== Task statement ==
Transcribe the entries below word for word, beginning at the line with "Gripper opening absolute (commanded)" and stopping after the line with "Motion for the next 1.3"; drop all pictures.

Items from a dataset:
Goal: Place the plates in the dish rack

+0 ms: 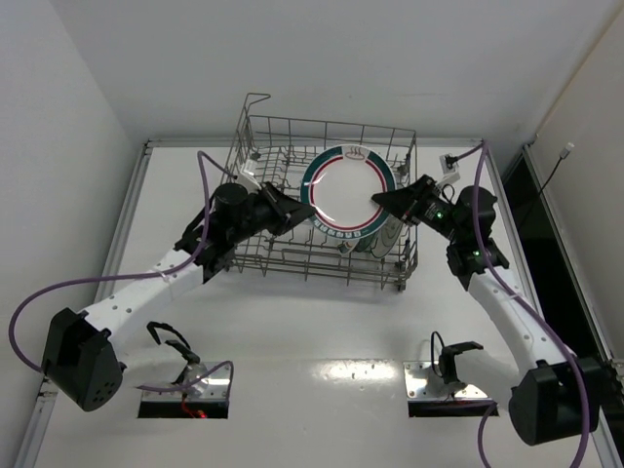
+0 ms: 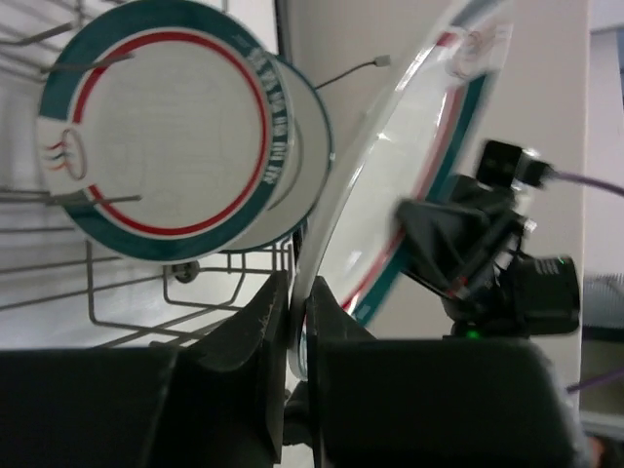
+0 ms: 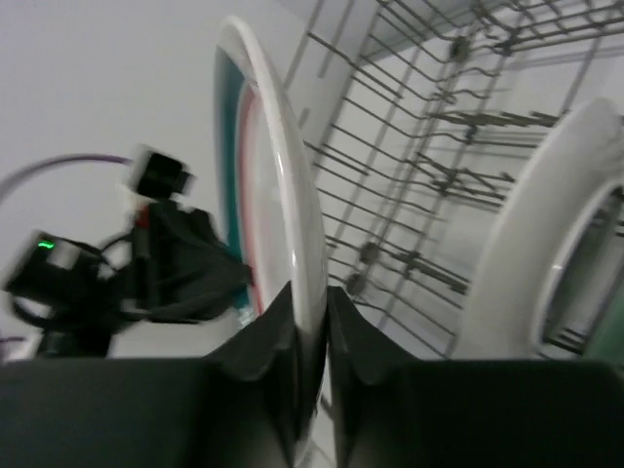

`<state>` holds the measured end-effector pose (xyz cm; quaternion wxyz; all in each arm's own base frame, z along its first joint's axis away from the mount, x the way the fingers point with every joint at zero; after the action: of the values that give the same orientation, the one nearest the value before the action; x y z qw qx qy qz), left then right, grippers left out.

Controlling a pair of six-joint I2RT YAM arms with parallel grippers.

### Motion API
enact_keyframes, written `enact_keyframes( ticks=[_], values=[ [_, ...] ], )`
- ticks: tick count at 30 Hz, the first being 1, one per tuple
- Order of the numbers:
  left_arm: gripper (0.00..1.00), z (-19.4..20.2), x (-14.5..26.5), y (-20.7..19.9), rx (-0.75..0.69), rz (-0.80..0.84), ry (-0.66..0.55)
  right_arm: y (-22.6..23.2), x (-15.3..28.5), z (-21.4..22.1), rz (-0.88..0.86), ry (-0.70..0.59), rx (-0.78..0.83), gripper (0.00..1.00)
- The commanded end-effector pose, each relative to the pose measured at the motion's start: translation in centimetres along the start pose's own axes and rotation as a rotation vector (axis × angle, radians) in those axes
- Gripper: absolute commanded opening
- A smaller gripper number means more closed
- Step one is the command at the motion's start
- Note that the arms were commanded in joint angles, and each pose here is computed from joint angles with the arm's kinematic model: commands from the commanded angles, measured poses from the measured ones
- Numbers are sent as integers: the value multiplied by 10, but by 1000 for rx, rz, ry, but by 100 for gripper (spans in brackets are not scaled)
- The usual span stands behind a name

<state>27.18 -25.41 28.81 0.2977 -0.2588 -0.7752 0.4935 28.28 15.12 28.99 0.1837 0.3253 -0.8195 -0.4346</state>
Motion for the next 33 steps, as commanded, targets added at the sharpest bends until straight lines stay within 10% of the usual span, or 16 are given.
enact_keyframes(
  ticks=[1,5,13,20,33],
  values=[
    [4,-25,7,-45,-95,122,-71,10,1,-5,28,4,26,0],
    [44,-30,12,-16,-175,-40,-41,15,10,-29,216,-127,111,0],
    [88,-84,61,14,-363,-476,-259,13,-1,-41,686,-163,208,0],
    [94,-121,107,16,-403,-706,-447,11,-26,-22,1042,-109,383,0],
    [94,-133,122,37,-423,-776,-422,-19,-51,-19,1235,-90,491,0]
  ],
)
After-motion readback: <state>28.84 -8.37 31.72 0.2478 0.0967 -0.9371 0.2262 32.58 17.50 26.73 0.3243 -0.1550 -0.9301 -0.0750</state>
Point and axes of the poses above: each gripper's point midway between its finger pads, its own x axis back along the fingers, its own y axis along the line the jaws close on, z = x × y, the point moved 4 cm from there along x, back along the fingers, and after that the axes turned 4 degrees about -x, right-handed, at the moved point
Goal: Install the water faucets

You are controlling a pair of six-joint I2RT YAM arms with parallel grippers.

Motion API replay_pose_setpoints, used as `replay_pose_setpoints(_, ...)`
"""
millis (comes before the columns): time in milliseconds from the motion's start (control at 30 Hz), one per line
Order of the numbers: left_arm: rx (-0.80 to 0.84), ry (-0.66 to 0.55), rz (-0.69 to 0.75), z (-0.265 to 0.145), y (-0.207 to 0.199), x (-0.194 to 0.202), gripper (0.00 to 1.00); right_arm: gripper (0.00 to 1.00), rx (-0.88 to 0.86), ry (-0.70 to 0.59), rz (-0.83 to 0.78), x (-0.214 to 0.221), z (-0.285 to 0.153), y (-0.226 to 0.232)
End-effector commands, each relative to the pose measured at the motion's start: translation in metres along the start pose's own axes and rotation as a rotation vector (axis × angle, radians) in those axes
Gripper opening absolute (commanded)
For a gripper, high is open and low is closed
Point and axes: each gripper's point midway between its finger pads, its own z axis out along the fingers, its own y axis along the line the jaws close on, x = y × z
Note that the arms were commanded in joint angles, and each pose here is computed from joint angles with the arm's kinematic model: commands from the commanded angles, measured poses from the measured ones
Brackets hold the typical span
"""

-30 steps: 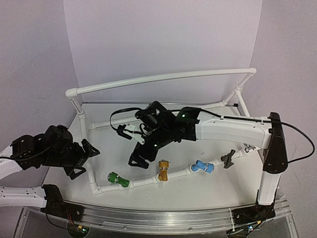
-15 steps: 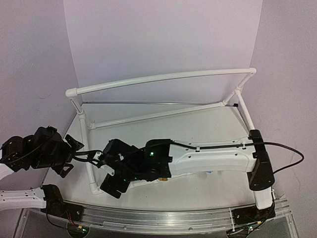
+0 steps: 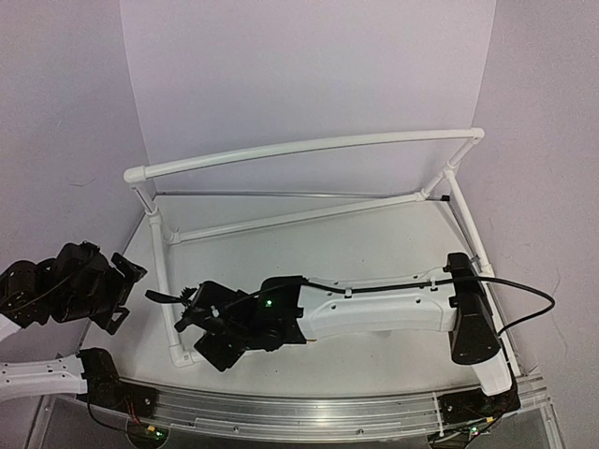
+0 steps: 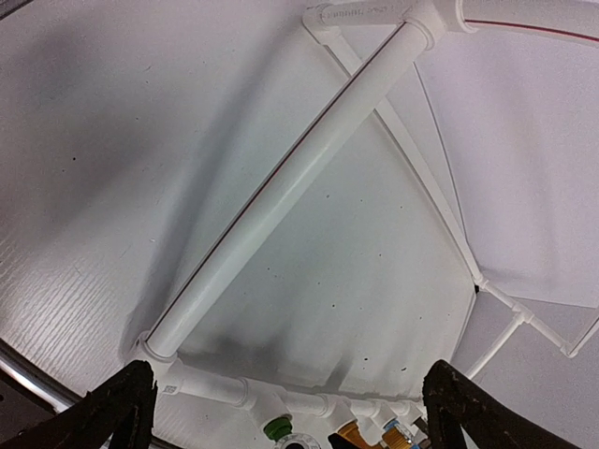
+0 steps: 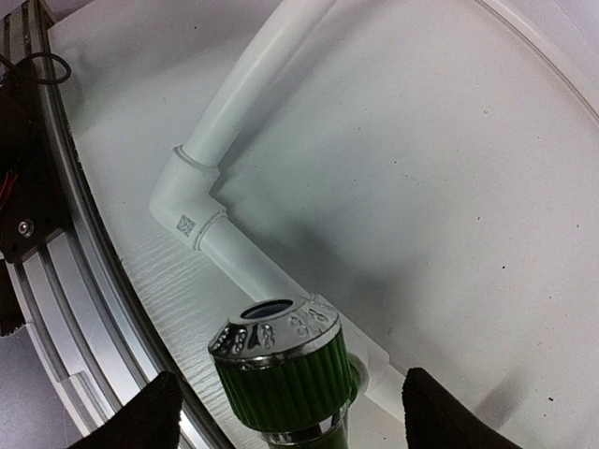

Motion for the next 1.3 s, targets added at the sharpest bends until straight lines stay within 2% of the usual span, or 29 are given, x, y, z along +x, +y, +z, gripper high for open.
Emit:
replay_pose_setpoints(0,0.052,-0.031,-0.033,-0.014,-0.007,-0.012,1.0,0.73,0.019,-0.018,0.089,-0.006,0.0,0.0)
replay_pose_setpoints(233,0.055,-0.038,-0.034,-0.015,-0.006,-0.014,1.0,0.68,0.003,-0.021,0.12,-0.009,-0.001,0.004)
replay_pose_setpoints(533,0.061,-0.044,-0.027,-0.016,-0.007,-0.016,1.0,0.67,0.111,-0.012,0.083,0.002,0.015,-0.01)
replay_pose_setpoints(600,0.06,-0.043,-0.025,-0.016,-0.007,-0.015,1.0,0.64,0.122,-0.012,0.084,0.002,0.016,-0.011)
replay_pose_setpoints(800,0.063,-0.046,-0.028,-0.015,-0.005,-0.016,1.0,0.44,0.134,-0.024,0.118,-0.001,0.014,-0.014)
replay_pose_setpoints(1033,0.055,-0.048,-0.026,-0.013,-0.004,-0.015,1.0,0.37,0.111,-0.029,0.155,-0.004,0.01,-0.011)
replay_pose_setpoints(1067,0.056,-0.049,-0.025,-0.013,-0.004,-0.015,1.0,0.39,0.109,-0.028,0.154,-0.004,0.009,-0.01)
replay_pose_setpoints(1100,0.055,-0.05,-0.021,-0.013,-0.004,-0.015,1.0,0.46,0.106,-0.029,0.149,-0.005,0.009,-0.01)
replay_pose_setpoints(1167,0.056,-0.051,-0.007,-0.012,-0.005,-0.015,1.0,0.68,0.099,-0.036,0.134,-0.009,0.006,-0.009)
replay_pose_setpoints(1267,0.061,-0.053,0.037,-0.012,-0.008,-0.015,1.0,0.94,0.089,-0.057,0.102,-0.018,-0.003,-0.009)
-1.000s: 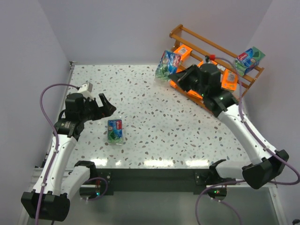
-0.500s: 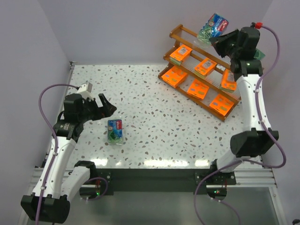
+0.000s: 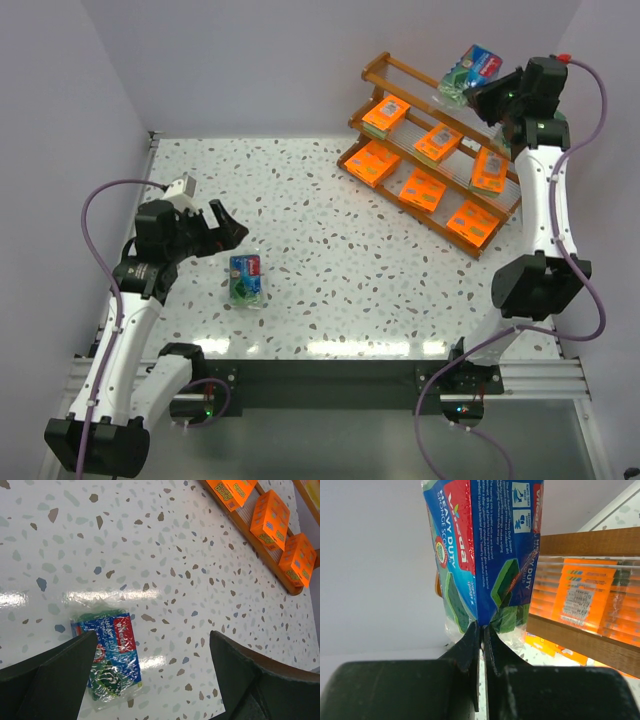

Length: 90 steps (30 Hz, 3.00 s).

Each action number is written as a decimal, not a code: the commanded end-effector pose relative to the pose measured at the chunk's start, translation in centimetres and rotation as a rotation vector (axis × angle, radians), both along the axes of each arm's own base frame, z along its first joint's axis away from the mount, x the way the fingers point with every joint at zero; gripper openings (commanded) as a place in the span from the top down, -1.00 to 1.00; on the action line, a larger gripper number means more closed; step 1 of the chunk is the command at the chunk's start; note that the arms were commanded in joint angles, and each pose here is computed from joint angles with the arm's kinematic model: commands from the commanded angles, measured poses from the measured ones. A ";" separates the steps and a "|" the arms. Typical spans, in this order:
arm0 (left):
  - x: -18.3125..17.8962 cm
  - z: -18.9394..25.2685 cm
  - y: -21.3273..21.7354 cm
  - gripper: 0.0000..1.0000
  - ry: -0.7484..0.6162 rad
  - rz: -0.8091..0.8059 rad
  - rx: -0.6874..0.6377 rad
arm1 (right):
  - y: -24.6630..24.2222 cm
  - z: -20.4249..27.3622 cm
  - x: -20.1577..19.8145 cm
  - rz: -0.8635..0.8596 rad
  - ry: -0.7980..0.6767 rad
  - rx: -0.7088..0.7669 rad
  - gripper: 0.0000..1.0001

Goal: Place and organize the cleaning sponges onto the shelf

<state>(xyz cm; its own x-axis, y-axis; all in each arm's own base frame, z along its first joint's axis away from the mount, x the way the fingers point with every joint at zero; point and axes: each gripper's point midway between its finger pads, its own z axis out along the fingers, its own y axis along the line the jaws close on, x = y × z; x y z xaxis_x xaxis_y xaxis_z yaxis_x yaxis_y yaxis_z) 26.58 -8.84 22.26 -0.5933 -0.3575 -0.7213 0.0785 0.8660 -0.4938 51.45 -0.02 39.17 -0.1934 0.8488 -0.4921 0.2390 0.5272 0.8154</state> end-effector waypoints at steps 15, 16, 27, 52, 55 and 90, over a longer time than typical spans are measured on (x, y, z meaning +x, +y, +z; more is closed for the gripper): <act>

== Task solution ==
Gripper opening absolute (commanded)
For a gripper, high is open and low is closed
Point and axes: each gripper's point midway between its finger pads, its own z axis out along the fingers, its own y axis along the line the jaws close on, x = y × z
Note that the arms were commanded in joint angles, and each pose here is computed from joint angles with the arm's kinematic model: commands from the commanded angles, measured poses from the measured ones
Brackets hold the typical span
"""

-30 steps: 
-15 steps: 
+0 steps: 
+0 steps: 
+0 steps: 

Motion for the next 1.3 s, targets added at the sharpest bends until straight lines stay within 2% of the usual span, or 29 are given, x, y, z along +x, +y, +z, gripper high for open.

No part of the exercise remains unanswered.